A Nobel Prize graphic depicts the increase in efficiency from oil lamp to modern LED. [Illustration: Johan Jarnestad/Royal Swedish Academy of Sciences]
Amid the run-up to the 2015 International Year of Light celebration, the Swedish Academy has conferred this year’s Nobel Prize in Physics on three inventors of blue LEDs—Isamu Akasaki and Hiroshi Amano of Nagoya University, Japan, and Shuji Nakamura of the University of California, Santa Barbara, USA. The Academy cited the three scientists for their role in creating a technology that has “enabled bright and energy-saving white light sources.”
For all three researchers, work on blue LEDs came to fruition in Japan in the 1990s, after long and unsuccessful efforts by numerous scientists, including the three 2014 physics laureates themselves, to create such devices. The key to the blue-LED breakthrough turned out to be an interlocking set of developments more than 20 years in the making. These included the creation of new techniques for growing crystals of gallium nitride (GaN), a material that had previously been identified as having the right band gap but that was notoriously difficult to manufacture; breakthroughs in p-doping of GaN and of alloys of the material necessary to create efficient semiconductor heterojunctions; and the fashioning of increasingly sophisticated heterostructures and quantum wells to boost quantum efficiencies.
The research groups of Akasaki and Amano, working together at Nagoya University, and Nakamura, then employed at Nichia Chemical Corporation in Japan, contributed pivotal work at virtually every stage of this decades-long journey. The path culminated in landmark papers by both groups in 1995-96 in which they reported blue laser emissions from GaN devices.

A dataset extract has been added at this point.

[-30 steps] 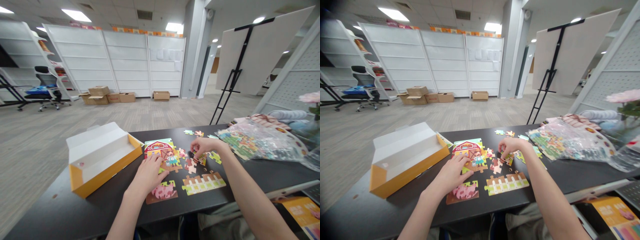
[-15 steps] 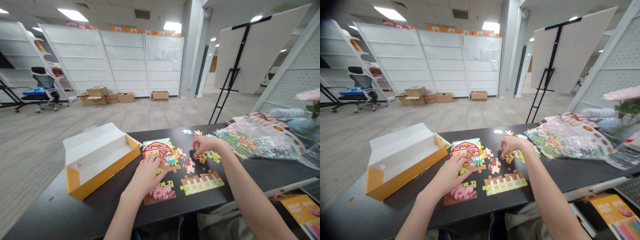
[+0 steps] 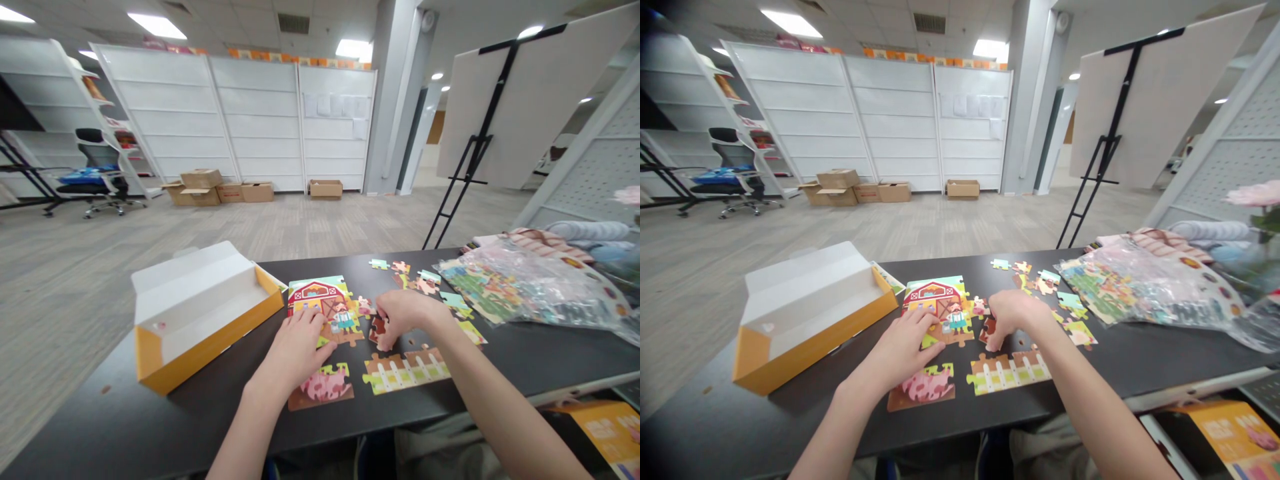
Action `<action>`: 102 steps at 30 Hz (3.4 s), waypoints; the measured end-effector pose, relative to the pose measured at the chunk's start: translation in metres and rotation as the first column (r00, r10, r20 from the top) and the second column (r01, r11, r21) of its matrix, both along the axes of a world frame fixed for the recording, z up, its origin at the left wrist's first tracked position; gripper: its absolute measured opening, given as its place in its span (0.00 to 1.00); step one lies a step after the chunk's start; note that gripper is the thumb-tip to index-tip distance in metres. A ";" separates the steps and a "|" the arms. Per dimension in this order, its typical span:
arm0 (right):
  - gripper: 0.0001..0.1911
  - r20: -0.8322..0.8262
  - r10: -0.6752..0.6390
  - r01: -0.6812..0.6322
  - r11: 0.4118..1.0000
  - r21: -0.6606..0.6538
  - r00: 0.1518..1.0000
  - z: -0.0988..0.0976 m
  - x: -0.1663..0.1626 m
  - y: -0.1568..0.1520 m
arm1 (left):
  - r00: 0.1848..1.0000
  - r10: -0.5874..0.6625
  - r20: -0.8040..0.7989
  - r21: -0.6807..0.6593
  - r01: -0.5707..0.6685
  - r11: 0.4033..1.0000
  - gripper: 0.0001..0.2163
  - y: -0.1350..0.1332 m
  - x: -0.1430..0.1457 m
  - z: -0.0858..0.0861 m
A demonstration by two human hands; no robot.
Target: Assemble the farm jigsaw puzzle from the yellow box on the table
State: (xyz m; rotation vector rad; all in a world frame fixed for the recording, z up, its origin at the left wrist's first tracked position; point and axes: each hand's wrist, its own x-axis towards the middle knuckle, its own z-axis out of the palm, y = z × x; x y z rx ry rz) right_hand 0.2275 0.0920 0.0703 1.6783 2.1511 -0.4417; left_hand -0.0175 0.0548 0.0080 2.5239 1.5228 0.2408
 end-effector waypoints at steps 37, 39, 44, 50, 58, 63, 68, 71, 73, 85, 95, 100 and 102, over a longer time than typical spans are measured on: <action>0.21 -0.412 -0.064 -0.051 0.964 -0.262 0.909 -0.019 0.070 0.042 | 1.000 -0.014 0.000 0.001 0.014 1.000 0.15 -0.004 0.001 0.004; 0.23 -0.413 -0.059 -0.044 0.971 -0.236 0.909 -0.018 0.074 0.042 | 1.000 -0.013 -0.007 0.003 0.013 1.000 0.15 -0.004 0.001 0.003; 0.28 -0.552 -0.107 0.013 0.985 -0.172 0.827 -0.017 0.079 0.045 | 1.000 -0.012 -0.006 0.013 0.012 1.000 0.15 -0.002 0.000 -0.001; 0.28 -0.609 -0.178 0.143 0.984 -0.106 0.773 -0.029 0.077 0.054 | 1.000 -0.013 -0.008 0.017 0.013 1.000 0.15 -0.002 0.001 0.001; 0.26 -0.467 -0.152 0.146 0.988 -0.051 0.871 -0.041 0.071 0.062 | 1.000 -0.013 -0.009 0.015 0.013 1.000 0.16 -0.002 0.001 -0.001; 0.26 -0.392 -0.109 0.144 0.988 0.060 0.913 -0.041 0.071 0.062 | 1.000 -0.013 -0.014 0.015 0.014 1.000 0.15 -0.004 0.001 0.001; 0.22 -0.351 -0.118 0.164 0.981 0.103 0.929 -0.041 0.067 0.058 | 1.000 -0.015 -0.009 0.025 0.015 1.000 0.15 -0.003 0.001 -0.001; 0.20 -0.355 -0.099 0.144 0.984 0.103 0.929 -0.041 0.064 0.058 | 1.000 -0.017 -0.011 0.029 0.017 0.999 0.15 -0.003 0.001 -0.001; 0.20 -0.362 -0.092 0.134 0.986 0.095 0.928 -0.040 0.064 0.058 | 1.000 -0.016 -0.010 0.034 0.016 0.999 0.14 -0.003 0.001 -0.001; 0.33 -0.257 -0.153 0.158 0.988 -0.002 0.954 -0.029 0.071 0.049 | 1.000 -0.017 -0.013 0.037 0.017 0.999 0.14 -0.003 0.002 0.003; 0.36 -0.152 -0.177 0.171 0.984 -0.053 0.972 -0.029 0.085 0.048 | 1.000 -0.018 -0.012 0.021 0.018 1.000 0.15 -0.003 0.002 0.001; 0.21 -0.186 -0.164 0.176 0.983 0.050 0.969 -0.028 0.090 0.048 | 1.000 -0.019 -0.014 0.019 0.019 1.000 0.15 -0.002 0.001 0.000; 0.18 -0.191 -0.164 0.178 0.983 0.055 0.968 -0.028 0.094 0.049 | 1.000 -0.020 -0.015 0.015 0.020 1.000 0.15 -0.002 0.001 0.001</action>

The Swedish Academy specifically stressed the work’s importance at a fulcrum point in human energy history. The blue LED, they noted, represents a crucial component in cheap LED lighting that has begun, finally, to displace incandescent and fluorescent lighting in a meaningful way. (Commonly, blue LEDs serve as a light source that excites a phosphor, which converts the energy into white light.) In large part because of the team’s efforts, according to the Academy, whereas “incandescent light bulbs lit the 20th century, the 21st century will be lit by LED lamps.”